Solare ed eolico non hanno questo problema. Se un chilowatt prodotto con un reattore costa circa 7.000 dollari, con il carbone 4000 e con il metano 2000, queste due fonti restano sotto i 1500. Ma sole e vento non sono prevedibili e per questo motivo non posso garantire energia alla rete da soli. Un progetto del genere richiederebbe batterie fuori dalle capacità tecnologiche attuali.
L’altra opzione per lo stoccaggio è l’idrogeno verde, ma anche quello risulta problematico. Uno studio australiano del 2021 ha rivelato che, anche se in teoria produce un quarto delle emissioni rispetto a quello grigio o blu, in condizioni realistiche è proprio l’instabilità della fornitura elettrica dei pannelli solari a far aumentare le emissioni a livelli comparabili a quelle prodotte dai processi che utilizzano combustibili fossili (Palmer et al., Energy Environ. Sci., 2021,14, 5113-5131).
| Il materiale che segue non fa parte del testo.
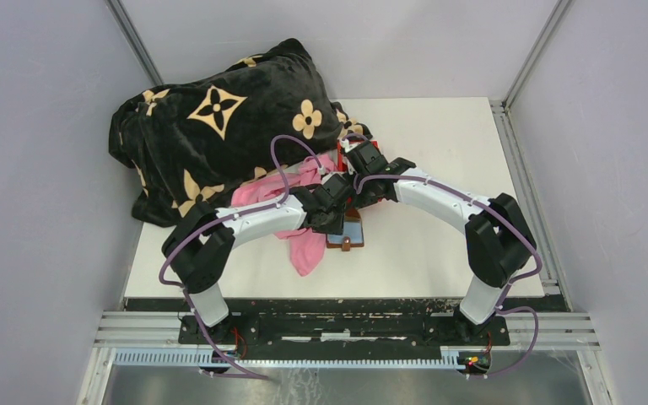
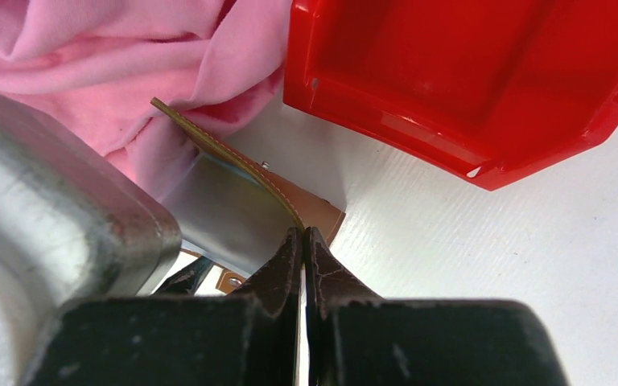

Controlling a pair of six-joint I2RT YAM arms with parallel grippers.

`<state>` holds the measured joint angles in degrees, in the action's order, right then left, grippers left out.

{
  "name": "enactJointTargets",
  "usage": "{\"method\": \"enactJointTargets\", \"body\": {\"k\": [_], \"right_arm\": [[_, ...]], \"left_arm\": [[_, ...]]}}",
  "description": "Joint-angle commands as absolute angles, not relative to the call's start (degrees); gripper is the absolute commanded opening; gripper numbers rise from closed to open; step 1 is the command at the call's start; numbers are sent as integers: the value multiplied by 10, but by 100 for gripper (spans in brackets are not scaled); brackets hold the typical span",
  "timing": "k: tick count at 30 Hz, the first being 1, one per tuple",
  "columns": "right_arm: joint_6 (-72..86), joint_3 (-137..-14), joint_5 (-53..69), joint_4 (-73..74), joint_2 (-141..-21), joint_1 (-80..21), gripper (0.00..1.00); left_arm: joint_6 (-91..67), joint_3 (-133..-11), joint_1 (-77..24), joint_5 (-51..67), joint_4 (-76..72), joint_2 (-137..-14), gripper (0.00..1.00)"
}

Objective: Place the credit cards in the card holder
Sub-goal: Open the card holder at the center of the board.

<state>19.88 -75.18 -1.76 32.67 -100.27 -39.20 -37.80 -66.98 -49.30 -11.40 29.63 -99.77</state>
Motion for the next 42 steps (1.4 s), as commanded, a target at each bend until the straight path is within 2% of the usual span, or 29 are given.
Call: {"method": "enactJointTargets", "body": {"k": [1, 9, 23, 30, 42], "right_arm": [[181, -753, 5, 372, -1023, -408, 1], [182, -750, 4, 372, -1022, -408, 1], [187, -756, 2, 376, -1025, -408, 1], [190, -758, -2, 382, -1025, -408, 1], [202, -753, -16, 383, -1021, -408, 8]], "left_arm": [[-404, -688, -488, -152, 157, -964, 44], [-420, -664, -488, -154, 132, -963, 44], [-426, -605, -488, -259, 73, -900, 46], [-427, -578, -489, -275, 21, -885, 47], [-434, -565, -489, -270, 9, -878, 47]]}}
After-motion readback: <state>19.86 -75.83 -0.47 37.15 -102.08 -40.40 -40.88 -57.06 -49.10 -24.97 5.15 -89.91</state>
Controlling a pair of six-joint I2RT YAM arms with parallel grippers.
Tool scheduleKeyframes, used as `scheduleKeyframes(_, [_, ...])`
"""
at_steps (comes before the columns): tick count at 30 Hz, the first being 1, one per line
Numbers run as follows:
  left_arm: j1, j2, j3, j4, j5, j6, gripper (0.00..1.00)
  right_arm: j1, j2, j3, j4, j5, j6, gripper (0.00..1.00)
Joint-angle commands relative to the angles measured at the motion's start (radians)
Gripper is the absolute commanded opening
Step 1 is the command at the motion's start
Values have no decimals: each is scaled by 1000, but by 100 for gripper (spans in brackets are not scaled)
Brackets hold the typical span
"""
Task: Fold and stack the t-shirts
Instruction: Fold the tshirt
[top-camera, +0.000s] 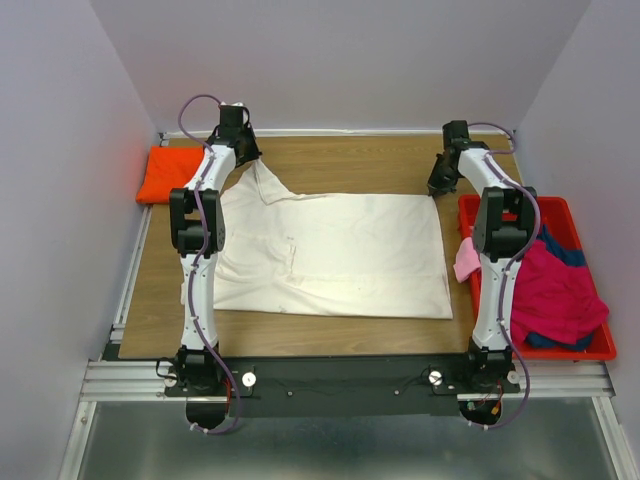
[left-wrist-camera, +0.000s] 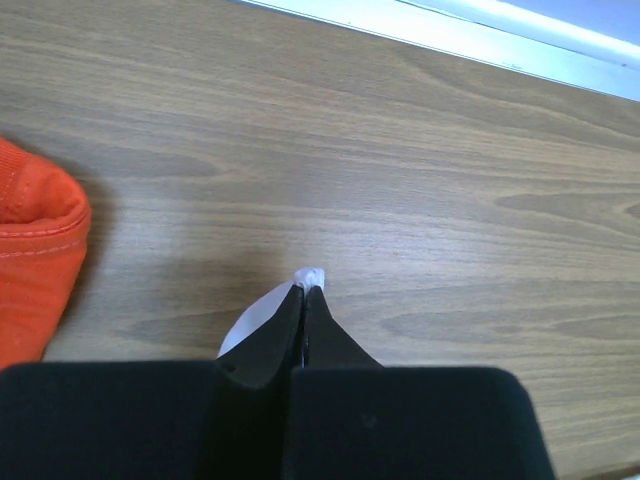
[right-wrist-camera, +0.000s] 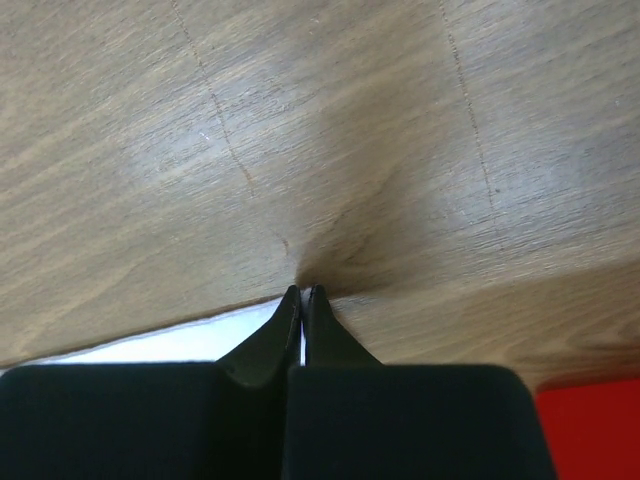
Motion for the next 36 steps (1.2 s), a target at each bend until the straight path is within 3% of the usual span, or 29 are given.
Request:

Proprio l’H2 sembra però la strada imboccata dall’Unione, come dimostra il progetto della Hydrogen Bank. Secondo la Presidente della Commissione Ursula von der Leyen, bisogna: «Creare un market maker per l’H2, in grado di colmare l’attuale gap in termini di investimenti e di connettere domanda e offerta». L’UE deve quindi trovare un mix energetico che le permetta di azzerare le proprie emissioni rimanendo competitiva. Una prospettiva che, al momento, sembra lontana dal realizzarsi.